Domain sampling theory conceptualizes a test as a sample from an infinite universe of possible items measuring the same construct. Reliability reflects how well items generalize to the entire domain; larger and more homogeneous samples yield higher reliability. This framework explains why internal consistency can estimate test-retest stability and justifies using item-level statistics to predict full-test behavior.
Work through numerical examples showing how adding items and increasing inter-item correlation improve reliability estimates. Simulate sampling from hypothetical item universes to visualize the sampling distribution of reliability coefficients.

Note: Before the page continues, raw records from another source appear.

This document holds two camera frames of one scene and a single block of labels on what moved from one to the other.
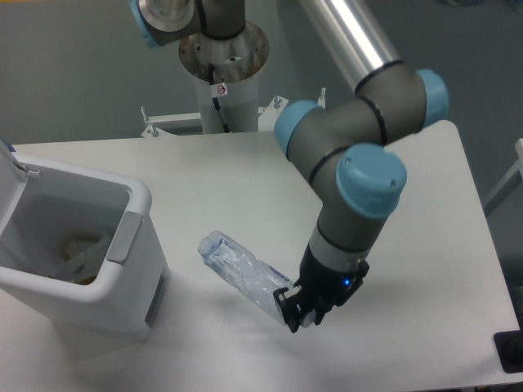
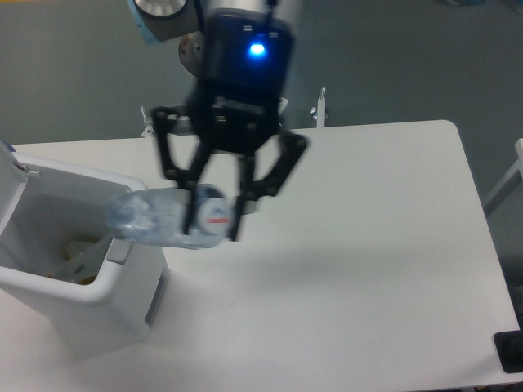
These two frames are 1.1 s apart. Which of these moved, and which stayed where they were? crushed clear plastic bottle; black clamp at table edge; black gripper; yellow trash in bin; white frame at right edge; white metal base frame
Moved: black gripper; crushed clear plastic bottle
Stayed: yellow trash in bin; white metal base frame; white frame at right edge; black clamp at table edge
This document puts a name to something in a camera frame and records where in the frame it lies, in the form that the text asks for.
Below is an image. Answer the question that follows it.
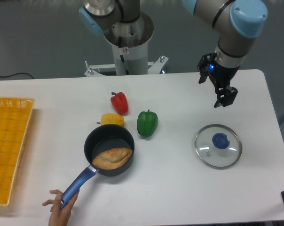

From true score theory, you already know that any observed score is a combination of a true score and measurement error: X = T + E. Domain sampling theory asks a more ambitious question: what, exactly, is the true score a true score *of*? The answer is the mean score a person would receive if they answered every possible item in the entire item universe — the hypothetically infinite pool of questions that could legitimately test the same construct. The test you actually give is a random sample from that universe, just as a survey polls a sample of voters to estimate the whole electorate's opinion. Reliability, reframed this way, is the expected correlation between your sample of items and any other independent sample from the same universe. A highly reliable test is one that would generalize — score almost the same — regardless of which particular items happened to be drawn.
This sampling metaphor makes several otherwise mysterious facts about reliability suddenly intuitive. First, why does adding more items increase reliability? Because a larger sample is a better estimate of the population mean. If you ask five questions about someone's extraversion, you get a noisier estimate than if you ask twenty. The Spearman-Brown prophecy formula formalizes this: double the number of parallel items and the reliability gain follows a predictable curve (with diminishing returns). Second, why does higher inter-item correlation raise reliability? Because items that correlate more strongly are drawing from a tighter, more homogeneous region of the item universe — each item is covering roughly the same ground, so each is a good proxy for every other.
But the third insight is the most important for test design: there is a ceiling on how similar items should be. If all twenty items are near-paraphrases of each other, alpha will approach 1.0, but you have not measured more of the construct — you have measured the same narrow slice twenty times. This is the paradox of internal consistency as a sole reliability criterion: maximizing alpha can shrink the breadth of what you measure even as it inflates the coefficient. Domain sampling theory clarifies the trade-off: you want items that are representative of the full item universe (broad coverage), not merely redundant with each other. The correct target is a test that samples *widely and consistently* from the domain, not one that obsessively asks the same question in different words.
Practically, domain sampling theory licenses the use of internal consistency (coefficient alpha or omega) as a substitute for test-retest reliability under reasonable assumptions. If items are truly drawn from the same universe, the pattern of inter-item covariances captures the signal-to-noise ratio that would be observed across repeated testings — without actually running the test twice. This is theoretically powerful but assumption-laden: the item universe must be homogeneous (single construct), items must be locally independent (no item depends on another), and the sample must be administered consistently. When these assumptions are met, alpha is a lower bound on reliability; when they are violated, alpha can be deeply misleading in either direction.